> [DIRECTIONS]: An exact copy of every record below is needed, with the pictures left out.

[Stored items from a collection]
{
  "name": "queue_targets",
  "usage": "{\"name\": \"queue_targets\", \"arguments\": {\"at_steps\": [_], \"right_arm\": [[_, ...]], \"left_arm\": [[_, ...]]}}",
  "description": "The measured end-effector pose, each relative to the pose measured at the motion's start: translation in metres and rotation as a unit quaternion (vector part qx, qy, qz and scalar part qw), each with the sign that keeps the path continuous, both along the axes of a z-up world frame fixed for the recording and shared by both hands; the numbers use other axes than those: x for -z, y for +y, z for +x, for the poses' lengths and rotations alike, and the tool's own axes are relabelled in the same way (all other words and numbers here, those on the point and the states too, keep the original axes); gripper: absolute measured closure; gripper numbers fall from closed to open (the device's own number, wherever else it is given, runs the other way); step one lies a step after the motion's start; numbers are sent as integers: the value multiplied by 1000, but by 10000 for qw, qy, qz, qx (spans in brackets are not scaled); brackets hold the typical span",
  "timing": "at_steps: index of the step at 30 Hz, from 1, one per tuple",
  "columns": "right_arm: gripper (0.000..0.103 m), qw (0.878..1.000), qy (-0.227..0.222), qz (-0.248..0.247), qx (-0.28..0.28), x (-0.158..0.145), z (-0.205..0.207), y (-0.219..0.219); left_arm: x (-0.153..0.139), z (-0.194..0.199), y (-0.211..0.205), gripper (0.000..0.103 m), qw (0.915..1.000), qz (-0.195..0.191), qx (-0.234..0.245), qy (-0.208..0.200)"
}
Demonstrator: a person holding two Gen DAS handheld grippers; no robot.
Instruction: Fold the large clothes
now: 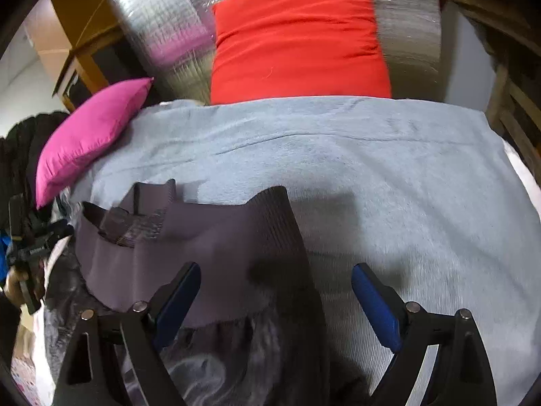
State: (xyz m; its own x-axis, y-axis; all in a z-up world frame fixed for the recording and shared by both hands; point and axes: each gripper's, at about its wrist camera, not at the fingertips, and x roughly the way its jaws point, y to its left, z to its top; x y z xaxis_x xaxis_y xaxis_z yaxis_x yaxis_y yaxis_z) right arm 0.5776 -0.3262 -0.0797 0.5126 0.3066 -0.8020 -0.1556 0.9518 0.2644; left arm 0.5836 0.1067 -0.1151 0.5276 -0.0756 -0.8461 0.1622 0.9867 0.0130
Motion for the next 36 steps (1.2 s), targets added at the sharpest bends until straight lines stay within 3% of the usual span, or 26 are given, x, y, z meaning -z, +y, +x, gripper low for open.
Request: {"name": "queue_targets", "arguments": {"at_steps": [4,6,7,8,9,11,15,17,19,21,26,32,33,34,35,36], "right_arm": [[11,9997,10,-107,-223,3,9,9],[19,9994,89,-193,-278,7,13,15],[42,9991,155,-258,-295,10,16,20],[75,9986,199,-412,-268,12,18,23],[80,9980,238,-529,-246,13,18,25],[93,9977,205,-573,-303,10,16,28],[95,9971,-396,-636,-130,-25,8,20],[96,9967,-499,-616,189,-32,13,7],[96,9963,-313,-649,470,-17,22,-2],[96,9950,-163,-822,542,1,27,1],[96,9926,77,-731,967,36,39,-11],[95,9907,198,-810,1075,42,41,-13],[93,9902,223,-814,1115,39,40,-13],[82,9902,234,-773,1142,34,39,-14],[59,9898,248,-784,1165,30,37,-12],[43,9887,235,-849,1211,23,32,-12]], "left_arm": [[8,-1,-9,19,9998,86,188,-38],[11,-3,-14,23,9995,177,234,-119],[11,-3,-15,34,9994,174,247,-150],[13,-1,-16,79,9995,137,279,-64],[17,2,-16,91,9995,211,224,110],[15,0,-17,94,9992,271,307,25],[-4,-9,-5,95,9986,288,113,-439],[4,2,13,95,9988,213,-331,-303],[24,14,25,95,9977,92,-663,62],[40,17,22,95,9967,257,-746,177],[48,23,23,94,9956,371,-826,222],[49,21,13,89,9933,794,-834,72],[43,17,11,82,9931,864,-791,-42],[37,13,9,74,9927,913,-768,-155],[29,8,8,54,9915,998,-792,-276],[16,0,9,40,9884,1141,-888,-459]]}}
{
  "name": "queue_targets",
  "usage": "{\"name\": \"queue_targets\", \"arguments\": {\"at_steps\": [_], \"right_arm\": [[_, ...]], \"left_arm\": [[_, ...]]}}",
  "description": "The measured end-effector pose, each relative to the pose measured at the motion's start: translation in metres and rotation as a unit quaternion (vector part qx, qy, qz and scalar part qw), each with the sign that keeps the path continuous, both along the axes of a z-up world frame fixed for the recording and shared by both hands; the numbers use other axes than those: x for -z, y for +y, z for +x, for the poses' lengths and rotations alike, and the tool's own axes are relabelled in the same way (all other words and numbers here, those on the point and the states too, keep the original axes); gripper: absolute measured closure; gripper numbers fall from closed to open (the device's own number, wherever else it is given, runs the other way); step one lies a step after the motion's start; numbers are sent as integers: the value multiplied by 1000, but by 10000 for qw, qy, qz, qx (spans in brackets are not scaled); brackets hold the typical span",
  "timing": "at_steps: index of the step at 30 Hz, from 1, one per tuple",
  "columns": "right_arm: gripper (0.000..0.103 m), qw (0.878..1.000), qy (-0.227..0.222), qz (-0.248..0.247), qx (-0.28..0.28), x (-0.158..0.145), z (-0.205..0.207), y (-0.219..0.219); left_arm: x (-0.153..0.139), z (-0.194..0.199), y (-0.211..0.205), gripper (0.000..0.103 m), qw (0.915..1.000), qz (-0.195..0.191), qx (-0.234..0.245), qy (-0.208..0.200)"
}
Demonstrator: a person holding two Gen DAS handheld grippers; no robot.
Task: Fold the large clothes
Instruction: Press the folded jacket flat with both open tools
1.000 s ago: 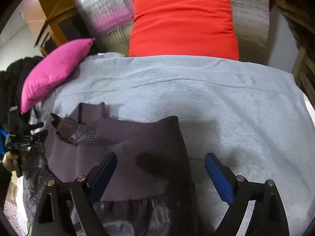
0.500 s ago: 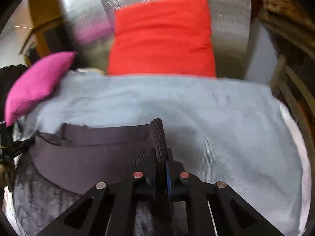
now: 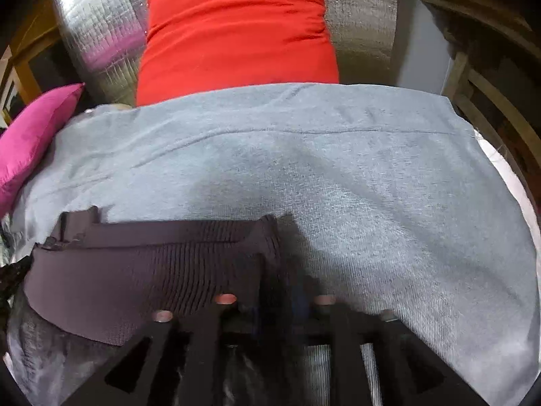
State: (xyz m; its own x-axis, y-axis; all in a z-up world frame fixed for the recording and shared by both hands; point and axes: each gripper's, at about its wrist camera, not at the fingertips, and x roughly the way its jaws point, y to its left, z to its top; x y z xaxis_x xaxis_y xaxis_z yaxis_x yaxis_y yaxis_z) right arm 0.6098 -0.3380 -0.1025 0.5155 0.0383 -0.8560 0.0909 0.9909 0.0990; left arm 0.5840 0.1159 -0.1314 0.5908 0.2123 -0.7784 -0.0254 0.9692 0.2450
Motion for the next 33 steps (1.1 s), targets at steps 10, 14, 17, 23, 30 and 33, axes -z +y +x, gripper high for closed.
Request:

> [THE ANSWER]:
{
  "name": "queue_targets",
  "usage": "{\"name\": \"queue_targets\", \"arguments\": {\"at_steps\": [_], \"right_arm\": [[_, ...]], \"left_arm\": [[_, ...]]}}",
  "description": "The measured end-effector pose, each relative to the pose measured at the motion's start: translation in metres and rotation as a unit quaternion (vector part qx, qy, qz and scalar part qw), each with the sign that keeps the path continuous, both along the axes of a z-up world frame fixed for the recording and shared by both hands; the numbers use other axes than those: x for -z, y for +y, z for +x, for the poses' lengths and rotations alike, and the tool's own axes are relabelled in the same way (all other words and numbers here, those on the point and the states too, keep the original axes); gripper: absolute measured closure; gripper numbers fall from closed to open (the device's own number, wherever else it is given, runs the other way); step one lies a step after the motion's start; numbers are sent as integers: the value multiplied by 1000, but by 10000 for qw, qy, qz, qx (spans in brackets are not scaled); brackets hold the typical span",
  "timing": "at_steps: index of the step at 30 Hz, from 1, one per tuple",
  "columns": "right_arm: gripper (0.000..0.103 m), qw (0.878..1.000), qy (-0.227..0.222), qz (-0.248..0.247), qx (-0.28..0.28), x (-0.158..0.145), z (-0.205..0.207), y (-0.219..0.219); left_arm: x (-0.153..0.139), z (-0.194..0.199), y (-0.211..0.205), gripper (0.000..0.103 m), qw (0.915..1.000), qz (-0.195..0.191), qx (-0.234..0.245), qy (-0.208..0.200)"
}
Demonstrator: a person holding two Gen DAS handheld grippers; no robot.
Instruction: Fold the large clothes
now: 
State: (xyz m; its own x-axis, y-axis; all in a z-up world frame fixed for the recording and shared by both hands; point and axes: each gripper's, at about its wrist camera, not at the fingertips, and x roughly the way its jaws point, y to its left, z to its top; x y z xaxis_x xaxis_y xaxis_z yaxis_x yaxis_y yaxis_z) right arm 0.5776 -0.3262 -0.0797 0.5126 0.3066 -0.8020 -0.1556 0.9518 0.2644; left arm 0.5836 0.1067 -0.1151 0.5276 -0.0756 -0.8461 0.1622 0.9867 0.0130
Motion for the next 36 steps (1.2 s), targets added at the sharpest bends until straight lines stay within 3% of the usual span, or 26 are given, x, y, z meaning -z, +y, +x, gripper low for open.
Request: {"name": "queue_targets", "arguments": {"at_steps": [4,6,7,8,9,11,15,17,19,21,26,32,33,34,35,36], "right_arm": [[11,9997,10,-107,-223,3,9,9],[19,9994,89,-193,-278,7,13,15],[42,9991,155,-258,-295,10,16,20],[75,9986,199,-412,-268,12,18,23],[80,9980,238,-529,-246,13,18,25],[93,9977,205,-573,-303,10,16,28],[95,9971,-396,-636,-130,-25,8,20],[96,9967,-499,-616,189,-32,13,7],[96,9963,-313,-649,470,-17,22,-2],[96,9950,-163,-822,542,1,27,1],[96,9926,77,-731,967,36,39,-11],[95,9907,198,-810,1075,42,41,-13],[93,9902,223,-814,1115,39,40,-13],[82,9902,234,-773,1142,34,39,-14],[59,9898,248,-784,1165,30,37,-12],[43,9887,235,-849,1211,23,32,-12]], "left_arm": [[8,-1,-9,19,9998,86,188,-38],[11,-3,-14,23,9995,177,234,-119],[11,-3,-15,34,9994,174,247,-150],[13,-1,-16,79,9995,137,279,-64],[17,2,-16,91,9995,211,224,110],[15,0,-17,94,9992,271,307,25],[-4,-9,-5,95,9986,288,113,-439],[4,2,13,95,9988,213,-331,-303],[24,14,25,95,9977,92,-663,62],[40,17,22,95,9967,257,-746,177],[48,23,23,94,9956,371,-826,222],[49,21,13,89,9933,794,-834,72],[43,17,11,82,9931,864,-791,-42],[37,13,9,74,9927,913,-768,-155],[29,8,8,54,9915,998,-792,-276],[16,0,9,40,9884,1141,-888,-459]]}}
{
  "name": "queue_targets",
  "usage": "{\"name\": \"queue_targets\", \"arguments\": {\"at_steps\": [_], \"right_arm\": [[_, ...]], \"left_arm\": [[_, ...]]}}",
  "description": "The measured end-effector pose, each relative to the pose measured at the motion's start: translation in metres and rotation as a unit quaternion (vector part qx, qy, qz and scalar part qw), each with the sign that keeps the path continuous, both along the axes of a z-up world frame fixed for the recording and shared by both hands; the numbers use other axes than those: x for -z, y for +y, z for +x, for the poses' lengths and rotations alike, and the tool's own axes are relabelled in the same way (all other words and numbers here, those on the point and the states too, keep the original axes); gripper: absolute measured closure; gripper numbers fall from closed to open (the device's own number, wherever else it is given, runs the other way); step one lies a step after the motion's start; numbers are sent as integers: the value multiplied by 1000, but by 10000 for qw, qy, qz, qx (spans in brackets are not scaled); brackets hold the typical span",
  "timing": "at_steps: index of the step at 30 Hz, from 1, one per tuple",
  "columns": "right_arm: gripper (0.000..0.103 m), qw (0.878..1.000), qy (-0.227..0.222), qz (-0.248..0.247), qx (-0.28..0.28), x (-0.158..0.145), z (-0.205..0.207), y (-0.219..0.219); left_arm: x (-0.153..0.139), z (-0.194..0.199), y (-0.211..0.205), gripper (0.000..0.103 m), qw (0.915..1.000), qz (-0.195..0.191), qx (-0.234..0.245), qy (-0.208..0.200)"
}
Demonstrator: a person holding two Gen DAS handheld grippers; no robot.
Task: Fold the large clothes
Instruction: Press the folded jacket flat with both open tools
1.000 s ago: 
0.500 s ago: 
now: 
State: (xyz m; its own x-axis, y-axis; all in a z-up world frame fixed for the recording and shared by both hands; point and axes: each gripper's, at about its wrist camera, not at the fingertips, and x roughly the way its jaws point, y to its left, z to its top; x y z xaxis_x xaxis_y xaxis_z yaxis_x yaxis_y yaxis_z) right arm 0.6098 -0.3380 -0.1025 0.5155 0.0383 -0.8560 0.0909 0.9909 0.0990; left arm 0.5840 0.1159 -0.1314 0.5908 0.2123 -0.7784 -0.0254 0.9692 0.2450
Motion for the next 33 steps (1.1 s), targets at steps 10, 14, 17, 23, 30 and 33, axes -z +y +x, gripper high for closed.
Request:

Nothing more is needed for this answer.